■ **EXERCISE DESCRIPTION**
From the entries below, output the line with "Where can you see the white black left" and each following line up to and including the line with "For every instance of the black", exactly as written.

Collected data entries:

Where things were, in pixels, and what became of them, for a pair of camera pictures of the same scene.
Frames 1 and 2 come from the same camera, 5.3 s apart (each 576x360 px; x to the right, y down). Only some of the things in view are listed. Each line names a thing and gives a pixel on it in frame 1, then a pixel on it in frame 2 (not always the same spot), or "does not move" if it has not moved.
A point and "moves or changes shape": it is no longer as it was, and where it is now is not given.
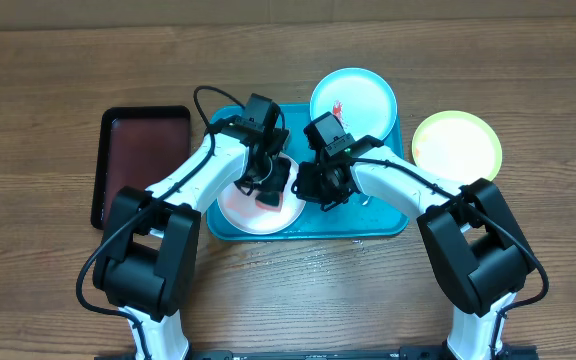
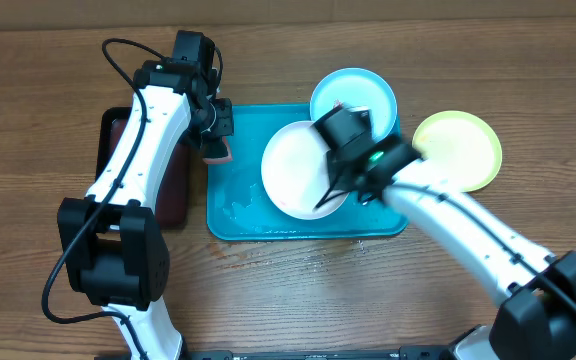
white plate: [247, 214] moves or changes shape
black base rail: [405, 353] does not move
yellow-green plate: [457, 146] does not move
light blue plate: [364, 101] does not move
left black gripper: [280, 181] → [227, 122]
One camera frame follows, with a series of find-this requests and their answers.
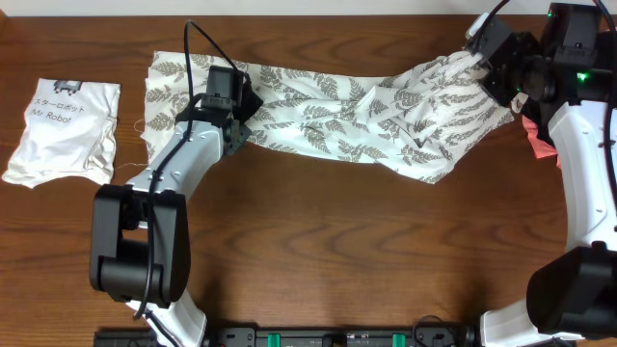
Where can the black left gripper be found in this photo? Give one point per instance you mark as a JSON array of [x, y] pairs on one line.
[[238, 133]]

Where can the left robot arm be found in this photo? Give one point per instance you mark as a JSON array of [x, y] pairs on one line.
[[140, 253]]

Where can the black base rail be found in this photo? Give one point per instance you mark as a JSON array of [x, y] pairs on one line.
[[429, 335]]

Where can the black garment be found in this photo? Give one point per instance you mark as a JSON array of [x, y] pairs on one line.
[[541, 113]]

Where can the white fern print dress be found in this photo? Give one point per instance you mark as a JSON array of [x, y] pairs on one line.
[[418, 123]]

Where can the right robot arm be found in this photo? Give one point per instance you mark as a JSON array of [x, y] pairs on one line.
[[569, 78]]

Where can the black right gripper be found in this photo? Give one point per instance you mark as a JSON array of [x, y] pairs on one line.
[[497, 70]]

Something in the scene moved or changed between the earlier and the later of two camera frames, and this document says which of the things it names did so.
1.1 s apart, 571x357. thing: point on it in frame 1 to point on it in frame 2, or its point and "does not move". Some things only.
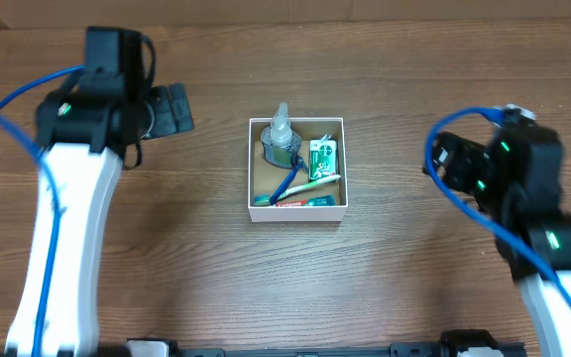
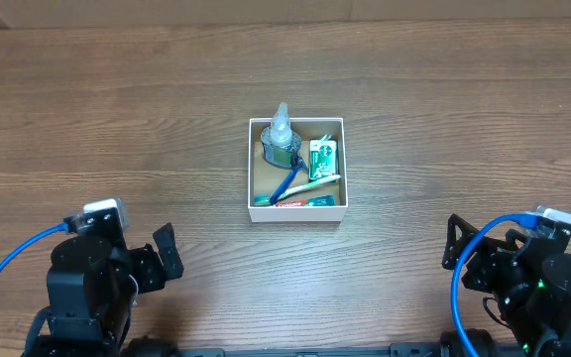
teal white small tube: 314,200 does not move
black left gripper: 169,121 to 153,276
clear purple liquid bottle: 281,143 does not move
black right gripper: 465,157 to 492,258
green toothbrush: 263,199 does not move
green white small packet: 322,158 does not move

* * *

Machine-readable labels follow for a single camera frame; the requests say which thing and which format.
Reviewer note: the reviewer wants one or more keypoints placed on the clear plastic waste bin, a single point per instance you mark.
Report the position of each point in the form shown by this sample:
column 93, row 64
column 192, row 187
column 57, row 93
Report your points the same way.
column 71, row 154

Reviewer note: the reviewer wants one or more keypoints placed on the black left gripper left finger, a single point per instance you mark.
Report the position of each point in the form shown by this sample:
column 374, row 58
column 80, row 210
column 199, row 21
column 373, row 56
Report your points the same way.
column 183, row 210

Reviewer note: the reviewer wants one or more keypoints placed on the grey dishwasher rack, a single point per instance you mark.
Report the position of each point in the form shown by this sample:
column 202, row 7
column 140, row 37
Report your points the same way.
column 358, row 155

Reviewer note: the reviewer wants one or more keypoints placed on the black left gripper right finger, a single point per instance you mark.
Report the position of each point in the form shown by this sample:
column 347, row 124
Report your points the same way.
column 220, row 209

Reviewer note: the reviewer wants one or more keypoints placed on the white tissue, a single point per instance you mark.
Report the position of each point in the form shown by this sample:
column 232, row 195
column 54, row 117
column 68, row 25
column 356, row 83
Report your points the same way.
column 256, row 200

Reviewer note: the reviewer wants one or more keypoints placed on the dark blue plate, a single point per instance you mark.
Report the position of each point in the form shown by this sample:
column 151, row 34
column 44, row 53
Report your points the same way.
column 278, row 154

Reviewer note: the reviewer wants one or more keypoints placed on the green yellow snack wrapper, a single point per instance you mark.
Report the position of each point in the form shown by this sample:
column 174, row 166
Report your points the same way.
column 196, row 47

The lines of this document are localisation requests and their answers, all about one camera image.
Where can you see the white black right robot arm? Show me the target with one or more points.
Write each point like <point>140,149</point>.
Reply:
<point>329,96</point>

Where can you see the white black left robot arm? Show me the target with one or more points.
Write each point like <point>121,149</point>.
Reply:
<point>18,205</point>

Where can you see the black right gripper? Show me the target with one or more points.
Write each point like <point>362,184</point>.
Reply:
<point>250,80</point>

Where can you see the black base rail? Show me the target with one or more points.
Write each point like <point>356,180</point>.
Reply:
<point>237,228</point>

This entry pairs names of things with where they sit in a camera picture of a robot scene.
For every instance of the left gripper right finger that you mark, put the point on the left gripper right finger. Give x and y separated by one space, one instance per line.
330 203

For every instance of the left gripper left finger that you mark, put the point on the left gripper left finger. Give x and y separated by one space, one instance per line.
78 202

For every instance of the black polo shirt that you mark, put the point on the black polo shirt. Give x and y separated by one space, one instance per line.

* * *

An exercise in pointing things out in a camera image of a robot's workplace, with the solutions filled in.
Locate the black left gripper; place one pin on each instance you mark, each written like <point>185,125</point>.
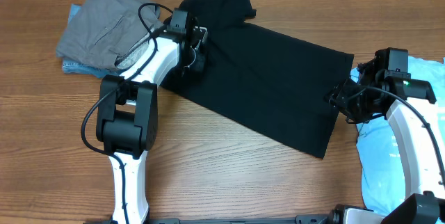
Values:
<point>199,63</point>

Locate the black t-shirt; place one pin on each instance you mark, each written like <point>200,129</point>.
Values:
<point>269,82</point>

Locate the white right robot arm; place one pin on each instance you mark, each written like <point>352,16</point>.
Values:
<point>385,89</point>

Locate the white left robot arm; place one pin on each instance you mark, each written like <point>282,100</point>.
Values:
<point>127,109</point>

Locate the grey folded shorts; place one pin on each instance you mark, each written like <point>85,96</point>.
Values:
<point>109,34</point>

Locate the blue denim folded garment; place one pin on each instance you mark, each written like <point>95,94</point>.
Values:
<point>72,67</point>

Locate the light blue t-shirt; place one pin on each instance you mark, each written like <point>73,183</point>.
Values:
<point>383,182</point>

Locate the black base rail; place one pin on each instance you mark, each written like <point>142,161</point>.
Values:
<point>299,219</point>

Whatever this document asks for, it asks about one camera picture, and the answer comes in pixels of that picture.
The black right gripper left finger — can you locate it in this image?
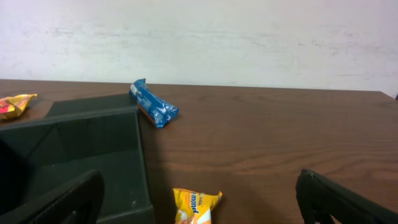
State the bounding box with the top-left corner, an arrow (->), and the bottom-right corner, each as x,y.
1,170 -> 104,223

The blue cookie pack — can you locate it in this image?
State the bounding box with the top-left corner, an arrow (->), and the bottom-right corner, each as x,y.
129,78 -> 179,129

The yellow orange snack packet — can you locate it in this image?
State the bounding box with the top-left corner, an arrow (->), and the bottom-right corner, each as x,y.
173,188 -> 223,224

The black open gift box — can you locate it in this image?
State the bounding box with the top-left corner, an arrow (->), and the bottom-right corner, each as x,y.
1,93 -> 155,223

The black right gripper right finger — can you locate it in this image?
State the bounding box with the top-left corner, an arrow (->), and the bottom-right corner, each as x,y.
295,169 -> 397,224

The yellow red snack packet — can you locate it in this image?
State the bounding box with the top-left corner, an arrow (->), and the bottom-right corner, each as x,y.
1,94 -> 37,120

■ **RESULT**
Where can you see the white black left robot arm? Show me the target with one or more points.
Write each point like <point>121,149</point>.
Reply:
<point>18,205</point>

Where can you see the black right gripper? Show me the target with one or more points.
Write each point like <point>362,184</point>.
Reply:
<point>250,80</point>

Where can you see the black base rail? Show me the target with one or more points.
Write each point like <point>356,180</point>.
Reply:
<point>237,228</point>

This entry pairs names of things with where they sit in a camera picture of a robot scene.
For every instance of the left gripper right finger that you mark, put the point on the left gripper right finger. Give x and y separated by one space, one instance per line.
330 203

For every instance of the left gripper left finger that you mark, put the point on the left gripper left finger. Give x and y separated by one space, one instance per line.
78 202

For every instance of the black polo shirt that you mark, put the point on the black polo shirt. Give x and y separated by one space, one instance per line.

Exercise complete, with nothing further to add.